Palembang, Sumselupdate.com – Lembaga Sertifikasi Profesi Pihak Pertama (LSP P1) Politeknik Negeri Sriwijaya (Polsri) menggelar kegiatan Recognition of Current Competency (RCC) bagi 22 asesor kompetensi di Batiqa Hotel Palembang, Kamis (9/7/2026).
Kegiatan yang berlangsung selama dua hari hingga Jumat (10/7/2026) itu bertujuan meningkatkan sekaligus menguji kembali kompetensi asesor sebagai syarat perpanjangan sertifikat kompetensi Badan Nasional Sertifikasi Profesi (BNSP).
RCC dibuka secara resmi oleh Ketua LSP P1 Polsri, Anerasari M, BEng, MSi. Selama pelaksanaan kegiatan, peserta mengikuti satu hari pelatihan dan satu hari ujian dengan bimbingan dua Master Asesor BNSP, Muhammad Muzaini, ST dan Ir Roni Alidam MT.
Dalam sambutannya, Anerasari mengatakan peserta RCC merupakan asesor berpengalaman yang telah mengantongi sertifikat asesor sejak 2013, 2016, hingga 2020.
“Peserta RCC kali ini merupakan asesor senior. Di antara mereka ada yang menjabat sebagai Wakil Direktur, Ketua Jurusan, Ketua Program Studi, hingga anggota senat Polsri,” ujarnya.
Ia berharap seluruh peserta dapat mengikuti seluruh rangkaian kegiatan dengan baik meski memiliki kesibukan menjalankan tugas di lingkungan kampus.
Anerasari juga menyampaikan apresiasi kepada Master Asesor BNSP serta seluruh tim LSP P1 Polsri yang dinilai tetap solid sehingga berbagai program sertifikasi dapat terlaksana dengan baik.

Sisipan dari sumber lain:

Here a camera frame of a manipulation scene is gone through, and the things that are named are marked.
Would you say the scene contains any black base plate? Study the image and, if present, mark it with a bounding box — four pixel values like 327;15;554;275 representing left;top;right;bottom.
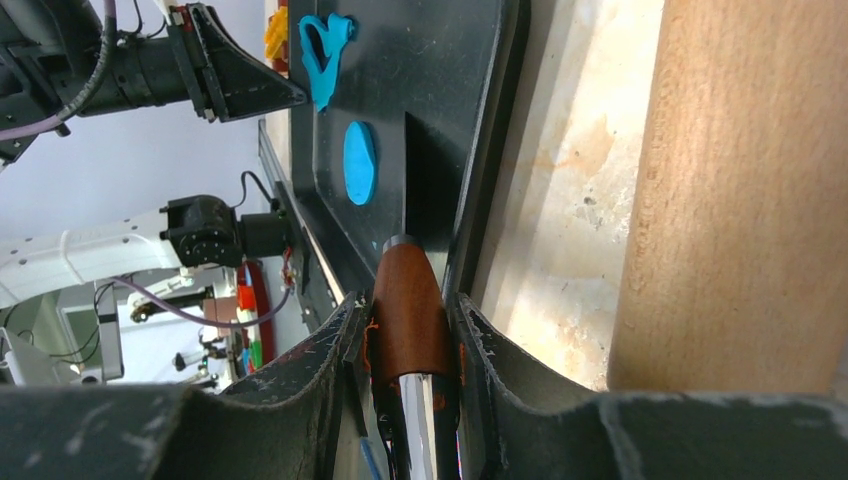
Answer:
258;118;338;333

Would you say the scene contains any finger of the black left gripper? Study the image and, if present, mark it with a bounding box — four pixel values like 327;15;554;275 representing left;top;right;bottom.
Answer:
168;3;308;123

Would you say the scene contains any black baking tray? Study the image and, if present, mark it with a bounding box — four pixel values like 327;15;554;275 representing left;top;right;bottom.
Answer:
289;1;531;296

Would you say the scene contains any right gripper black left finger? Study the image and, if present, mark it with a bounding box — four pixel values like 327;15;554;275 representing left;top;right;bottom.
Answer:
1;293;366;479

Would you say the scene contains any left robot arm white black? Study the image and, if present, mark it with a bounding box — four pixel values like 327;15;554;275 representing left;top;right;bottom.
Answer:
1;1;308;307

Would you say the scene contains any metal scraper wooden handle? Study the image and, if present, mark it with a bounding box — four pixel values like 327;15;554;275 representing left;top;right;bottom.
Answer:
368;113;460;479

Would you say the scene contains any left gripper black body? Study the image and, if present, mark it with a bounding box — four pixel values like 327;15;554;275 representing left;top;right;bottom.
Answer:
79;38;189;116

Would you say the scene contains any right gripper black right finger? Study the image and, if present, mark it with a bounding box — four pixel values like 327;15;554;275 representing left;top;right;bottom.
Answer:
452;294;847;479

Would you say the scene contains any wooden rolling pin roller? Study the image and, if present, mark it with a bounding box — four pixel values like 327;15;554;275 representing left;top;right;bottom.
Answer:
607;1;847;393

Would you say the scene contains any blue dough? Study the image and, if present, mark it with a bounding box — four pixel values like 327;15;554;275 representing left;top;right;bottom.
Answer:
298;13;356;112

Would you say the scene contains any round blue dough wrapper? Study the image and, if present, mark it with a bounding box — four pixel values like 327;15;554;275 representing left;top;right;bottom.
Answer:
343;121;377;206

Sementara itu, Koordinator Urusan Administrasi LSP P1 Polsri, Mariskha Z, SE, MM menjelaskan Recognition of Current Competency merupakan program peningkatan kompetensi sekaligus asesmen bagi asesor yang akan memperpanjang masa berlaku sertifikat kompetensinya.
Menurutnya, peserta RCC merupakan asesor yang masa berlaku sertifikatnya telah habis atau akan berakhir minimal tiga bulan ke depan.

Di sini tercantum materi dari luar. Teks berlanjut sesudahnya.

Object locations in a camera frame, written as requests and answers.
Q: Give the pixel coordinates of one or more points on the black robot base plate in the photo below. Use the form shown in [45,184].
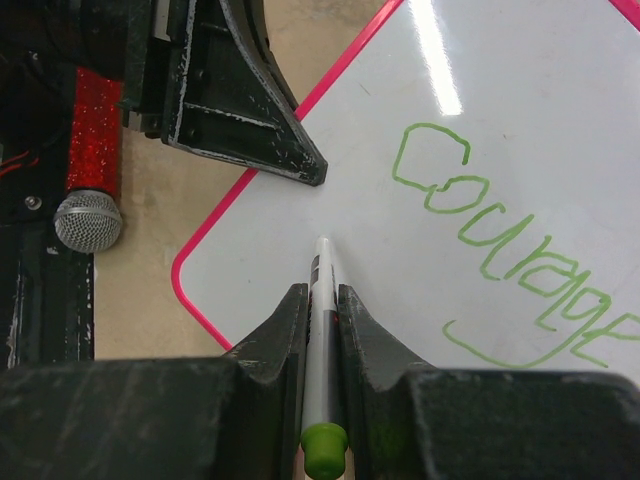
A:
[47,298]

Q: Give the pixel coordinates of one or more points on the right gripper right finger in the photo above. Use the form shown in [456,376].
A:
[410,420]

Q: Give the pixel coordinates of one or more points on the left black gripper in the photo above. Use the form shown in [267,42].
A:
[201,76]

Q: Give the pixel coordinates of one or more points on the white whiteboard marker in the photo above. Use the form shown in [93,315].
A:
[323,437]

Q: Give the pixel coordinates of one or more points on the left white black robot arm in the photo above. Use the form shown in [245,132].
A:
[43,43]

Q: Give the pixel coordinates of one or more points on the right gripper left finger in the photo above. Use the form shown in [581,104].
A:
[236,416]

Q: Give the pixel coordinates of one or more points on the pink framed whiteboard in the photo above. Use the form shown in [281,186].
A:
[482,195]

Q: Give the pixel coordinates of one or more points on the red cylinder with grey cap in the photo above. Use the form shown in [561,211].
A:
[88,220]

“Melalui RCC, asesor memperoleh penyegaran kompetensi sekaligus mengikuti uji kompetensi untuk memperpanjang sertifikat yang diterbitkan BNSP,” katanya.
Mariskha menjelaskan pelaksanaan RCC diawali dengan pengajuan permohonan dari LSP kepada BNSP. Setelah disetujui, BNSP menugaskan Master Asesor untuk memberikan pelatihan sekaligus melakukan pengujian terhadap peserta.

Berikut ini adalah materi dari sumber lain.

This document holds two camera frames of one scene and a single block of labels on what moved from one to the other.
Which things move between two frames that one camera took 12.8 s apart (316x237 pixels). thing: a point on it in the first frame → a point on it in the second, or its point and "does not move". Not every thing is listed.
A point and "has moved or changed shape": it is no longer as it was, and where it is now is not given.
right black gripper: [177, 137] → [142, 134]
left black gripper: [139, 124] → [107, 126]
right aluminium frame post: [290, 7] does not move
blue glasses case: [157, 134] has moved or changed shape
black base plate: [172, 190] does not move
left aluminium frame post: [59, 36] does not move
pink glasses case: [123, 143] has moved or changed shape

Ia menambahkan, RCC memiliki durasi yang lebih singkat dibandingkan pelatihan calon asesor kompetensi.
“RCC hanya berlangsung selama dua hari, yaitu satu hari pelatihan dan satu hari ujian. Berbeda dengan pelatihan asesor kompetensi yang berlangsung lima hari, terdiri atas empat hari pelatihan dan satu hari ujian,” jelasnya.
Melalui kegiatan tersebut, LSP P1 Polsri berharap kompetensi para asesor tetap terjaga dan sesuai dengan standar sertifikasi yang ditetapkan BNSP, sehingga mampu mendukung peningkatan mutu pelaksanaan sertifikasi kompetensi di lingkungan Polsri.
Kegiatan RCC turut dihadiri Ketua Komite Skema LSP P1 Polsri Ahmad Junaidi yang juga menjadi peserta RCC serta Koordinator Urusan Sertifikasi LSP P1 Polsri, Masayu Anisah, ST, MT.